# Plant trimming = nitrate spike?



## Linwood (Jun 19, 2014)

I had a lot of nitrates once AFTER a water change, which involved a lot of substrate vacuuming, and a bit of rearranging as well as trimming of plants. I still don't know quite why, but I wonder if stirring up the substrate exposed either high nitrate water, or some partial decay that then finished decaying rapidly (and cycled). 

In a different tank I regularly take out a huge amount of wisteria - like double handfulls, that represent maybe 30% of the plants -- and see no spike.

Sorry, not really an answer I know...


----------



## micheljq (Oct 24, 2012)

Trimming, playing in the substrate, may have the effect of leaching ammonia in water, which finally turns into nitrates. Stems are cut, leaching in water, if substrate is stirred, same overall effect. Photosynthesis is affected.

That's why people often do a good water change the same day.

Michel.


----------



## Raymond S. (Dec 29, 2012)

The plants do use ammonia first and then nitrates so lowering the amount of them increases the amount that is left in the tank because of not so many plants are using it as much as before the trim. It doesn't really explain that high of a test though. 
You might also consider that if you are dosing KNO3 and the level of plants that you had was using it all up and then you lowered the amount of plants, it now doesn't use all the NO3 in the doses you are using which I presume would raise the nitrate level in a test. Just trying to think of any contributing causes...


----------



## fishbone11 (Sep 11, 2014)

Raymond S. said:


> The plants do use ammonia first and then nitrates so lowering the amount of them increases the amount that is left in the tank because of not so many plants are using it as much as before the trim. It doesn't really explain that high of a test though.
> You might also consider that if you are dosing KNO3 and the level of plants that you had was using it all up and then you lowered the amount of plants, it now doesn't use all the NO3 in the doses you are using which I presume would raise the nitrate level in a test. Just trying to think of any contributing causes...


 Raymond, you may be on to something. The substrate had minimal disturbance. I tweeze planted only two items. My ferts are PPS - Pro which is a low dose method. When the plants were at the now trimmed stage, they received the same dose without high nitrate readings.
But, I may hold back on the ferts for a few days to see what happens to the readings.
Today's readings have increased again (higher than the post water change numbers). So whatever is going on, it's still going on.


----------



## fishbone11 (Sep 11, 2014)

Reading for nitrate has returned to normal and started the ferts after holding back one day.
All is good again.
Thanks


----------



## tylergvolk (Jun 17, 2012)

I recently did a major trim cutting back 90% of my heavily planet 125 gallon tank. I failed to dial back the fertilizer and the CO2. As a result, I lost several fish in the process due to dangerous CO2 levels and nitrate levels. I learned the hard way to adjust the CO2 and fertilizer to be in line the plant growth rate. See after a trim, that plant doesn't grow at the rate it did before the trim.

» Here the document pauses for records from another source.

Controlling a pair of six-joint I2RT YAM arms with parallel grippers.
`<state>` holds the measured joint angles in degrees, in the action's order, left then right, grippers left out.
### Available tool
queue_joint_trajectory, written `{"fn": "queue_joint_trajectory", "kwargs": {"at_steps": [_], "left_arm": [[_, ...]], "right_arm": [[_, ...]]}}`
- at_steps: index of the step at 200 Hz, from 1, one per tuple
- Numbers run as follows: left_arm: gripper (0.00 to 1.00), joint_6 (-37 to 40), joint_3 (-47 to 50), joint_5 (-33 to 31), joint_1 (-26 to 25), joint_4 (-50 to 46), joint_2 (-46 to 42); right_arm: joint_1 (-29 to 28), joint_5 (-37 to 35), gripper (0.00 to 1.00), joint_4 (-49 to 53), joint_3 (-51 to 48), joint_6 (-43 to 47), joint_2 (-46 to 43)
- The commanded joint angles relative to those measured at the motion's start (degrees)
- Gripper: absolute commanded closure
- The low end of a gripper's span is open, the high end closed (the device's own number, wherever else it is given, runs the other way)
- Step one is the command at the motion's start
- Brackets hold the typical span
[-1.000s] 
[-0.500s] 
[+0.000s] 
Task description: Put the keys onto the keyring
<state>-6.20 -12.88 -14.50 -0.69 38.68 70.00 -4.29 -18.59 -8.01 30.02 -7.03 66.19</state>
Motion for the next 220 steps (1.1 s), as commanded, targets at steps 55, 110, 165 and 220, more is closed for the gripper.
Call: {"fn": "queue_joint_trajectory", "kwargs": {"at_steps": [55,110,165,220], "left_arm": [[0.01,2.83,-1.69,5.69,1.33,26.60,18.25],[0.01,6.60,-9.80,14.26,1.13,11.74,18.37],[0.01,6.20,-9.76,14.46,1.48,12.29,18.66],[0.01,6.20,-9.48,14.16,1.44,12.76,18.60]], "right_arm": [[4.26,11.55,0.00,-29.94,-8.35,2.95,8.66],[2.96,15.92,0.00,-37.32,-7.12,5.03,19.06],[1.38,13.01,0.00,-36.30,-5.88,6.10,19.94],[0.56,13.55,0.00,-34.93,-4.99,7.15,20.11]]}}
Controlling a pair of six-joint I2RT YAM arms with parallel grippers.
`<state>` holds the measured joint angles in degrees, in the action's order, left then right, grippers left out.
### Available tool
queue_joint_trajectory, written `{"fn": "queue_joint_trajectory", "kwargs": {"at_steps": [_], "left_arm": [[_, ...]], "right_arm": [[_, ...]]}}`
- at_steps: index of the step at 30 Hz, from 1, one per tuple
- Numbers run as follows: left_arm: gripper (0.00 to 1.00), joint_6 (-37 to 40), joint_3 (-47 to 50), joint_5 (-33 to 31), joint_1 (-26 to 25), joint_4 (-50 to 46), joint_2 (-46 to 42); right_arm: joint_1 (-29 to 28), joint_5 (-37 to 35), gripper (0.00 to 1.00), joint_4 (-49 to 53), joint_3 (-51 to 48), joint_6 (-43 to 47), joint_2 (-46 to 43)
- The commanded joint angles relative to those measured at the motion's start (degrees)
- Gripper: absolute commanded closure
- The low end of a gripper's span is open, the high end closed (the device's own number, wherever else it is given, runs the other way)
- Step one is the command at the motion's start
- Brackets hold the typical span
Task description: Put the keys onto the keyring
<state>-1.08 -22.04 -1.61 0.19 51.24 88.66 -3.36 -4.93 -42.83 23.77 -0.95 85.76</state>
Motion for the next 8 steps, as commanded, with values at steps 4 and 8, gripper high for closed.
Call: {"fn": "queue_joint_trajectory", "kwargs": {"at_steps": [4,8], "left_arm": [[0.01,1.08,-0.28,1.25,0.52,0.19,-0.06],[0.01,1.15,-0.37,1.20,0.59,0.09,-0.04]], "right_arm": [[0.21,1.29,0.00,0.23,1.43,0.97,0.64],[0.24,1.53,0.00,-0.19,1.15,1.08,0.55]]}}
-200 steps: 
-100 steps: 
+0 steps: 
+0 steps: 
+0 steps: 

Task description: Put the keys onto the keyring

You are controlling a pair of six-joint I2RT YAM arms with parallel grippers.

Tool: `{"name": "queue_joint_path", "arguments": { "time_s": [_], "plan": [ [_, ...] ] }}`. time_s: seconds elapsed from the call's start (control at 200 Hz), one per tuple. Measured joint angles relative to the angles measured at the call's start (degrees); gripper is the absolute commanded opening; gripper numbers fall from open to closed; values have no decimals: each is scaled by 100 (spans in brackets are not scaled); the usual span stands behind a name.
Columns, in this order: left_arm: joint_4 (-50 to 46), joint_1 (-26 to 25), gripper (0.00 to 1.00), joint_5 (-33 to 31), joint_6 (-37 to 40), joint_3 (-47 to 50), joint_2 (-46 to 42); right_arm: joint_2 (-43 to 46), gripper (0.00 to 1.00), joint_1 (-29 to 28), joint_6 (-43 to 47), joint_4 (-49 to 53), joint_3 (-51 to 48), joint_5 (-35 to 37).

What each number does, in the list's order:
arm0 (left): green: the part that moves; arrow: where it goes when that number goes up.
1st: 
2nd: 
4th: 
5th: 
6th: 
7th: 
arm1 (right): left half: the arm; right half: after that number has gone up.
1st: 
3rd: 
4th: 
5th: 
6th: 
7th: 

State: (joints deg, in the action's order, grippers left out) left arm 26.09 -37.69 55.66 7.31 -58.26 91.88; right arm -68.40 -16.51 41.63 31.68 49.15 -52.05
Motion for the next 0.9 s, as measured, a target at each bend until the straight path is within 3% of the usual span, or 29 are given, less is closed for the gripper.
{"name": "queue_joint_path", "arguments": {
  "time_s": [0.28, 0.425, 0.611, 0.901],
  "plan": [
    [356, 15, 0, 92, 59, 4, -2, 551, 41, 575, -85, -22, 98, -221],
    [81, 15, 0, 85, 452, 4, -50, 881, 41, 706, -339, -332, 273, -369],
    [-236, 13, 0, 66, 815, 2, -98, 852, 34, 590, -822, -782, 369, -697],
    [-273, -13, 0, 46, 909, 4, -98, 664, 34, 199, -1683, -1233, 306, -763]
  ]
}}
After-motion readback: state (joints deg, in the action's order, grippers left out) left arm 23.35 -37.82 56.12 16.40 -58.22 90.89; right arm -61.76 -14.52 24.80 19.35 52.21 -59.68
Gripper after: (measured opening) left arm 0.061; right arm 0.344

Key point: focus on plant growth.


----------



## jbig (Jul 13, 2012)

+ 1 to everything raymond said. I had a 20g long that eventually turned into a heavily planted wisteria jungle. after I would do heavy trims nitrates would spike. eventually I took all the wisteria out and had to stop dosing nitrates because it was way too much. I believe water wisteria are nitrate hogs as well. So when you trimmed you're wisteria you probably lost a lot of plant mass that was absorbing your nitrates.


----------